Each time the egress node processes a resource signalling message
where the egress node will propagate the message toward the ingress
node, the egress node consults its current admission state. If the
admission state is "admit", the egress node propagates the resource
signalling without any further action beyond that required by the
signalling system itself. If the admission state is "block", the
egress node adds an indication in the message it propagates that
resources are unavailable for the flow being signalled. It also adds
two numbers to the message: the latest measured rate of total PCN
traffic received, and the rate of PCN-excess-marked traffic received,
both in octets per second.
5. Ingress Node Behaviour
Ingress node behaviour with respect to admission is the same for both
the CL-like and the SM-like scenario.

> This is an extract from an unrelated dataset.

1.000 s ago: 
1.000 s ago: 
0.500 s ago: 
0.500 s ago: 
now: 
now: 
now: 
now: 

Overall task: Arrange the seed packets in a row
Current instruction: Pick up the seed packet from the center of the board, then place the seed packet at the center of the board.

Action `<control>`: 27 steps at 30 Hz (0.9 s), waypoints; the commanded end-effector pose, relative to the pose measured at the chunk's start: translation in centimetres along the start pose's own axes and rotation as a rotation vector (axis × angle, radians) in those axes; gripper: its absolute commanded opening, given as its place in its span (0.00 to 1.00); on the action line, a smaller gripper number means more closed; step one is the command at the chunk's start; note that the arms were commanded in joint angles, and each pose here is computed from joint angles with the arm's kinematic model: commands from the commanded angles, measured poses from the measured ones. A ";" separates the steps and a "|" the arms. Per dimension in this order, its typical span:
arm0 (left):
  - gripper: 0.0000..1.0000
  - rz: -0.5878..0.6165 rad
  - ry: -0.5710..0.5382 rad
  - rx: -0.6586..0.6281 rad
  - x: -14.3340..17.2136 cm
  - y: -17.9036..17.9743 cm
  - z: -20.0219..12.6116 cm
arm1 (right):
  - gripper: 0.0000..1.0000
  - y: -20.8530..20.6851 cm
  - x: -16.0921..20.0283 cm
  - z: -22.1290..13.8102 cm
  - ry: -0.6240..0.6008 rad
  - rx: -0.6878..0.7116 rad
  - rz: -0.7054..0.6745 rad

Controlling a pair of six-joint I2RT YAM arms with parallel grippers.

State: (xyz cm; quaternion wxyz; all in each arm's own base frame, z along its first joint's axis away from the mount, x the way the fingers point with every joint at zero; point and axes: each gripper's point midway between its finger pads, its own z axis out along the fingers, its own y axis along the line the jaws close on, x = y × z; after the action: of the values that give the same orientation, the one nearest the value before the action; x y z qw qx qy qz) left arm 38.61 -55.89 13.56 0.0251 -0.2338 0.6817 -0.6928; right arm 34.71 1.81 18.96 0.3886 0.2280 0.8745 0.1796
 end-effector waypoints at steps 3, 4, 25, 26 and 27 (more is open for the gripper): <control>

The ingress node admits the
new flow if the returning resource signalling message indicates
resources available, and blocks it if the returning resource
signalling message indicates that insufficient resources are
unavailable.
Behaviour with respect to flow termination differs slightly between
the two scenarios. Flow termination is considered in either case
only if the received resource signalling message indicates not only
that insufficient resources are available to admit the flow, but also
reports a non-zero level of excess-marked traffic. If these
conditions are satisfied:
o in the CL-like scenario, the ingress node computes an estimate of
the edge-to-edge supportable rate of PCN traffic equal to the
difference between the total traffic rate reported in the resource
signalling message and the PCN-excess-marked traffic rate.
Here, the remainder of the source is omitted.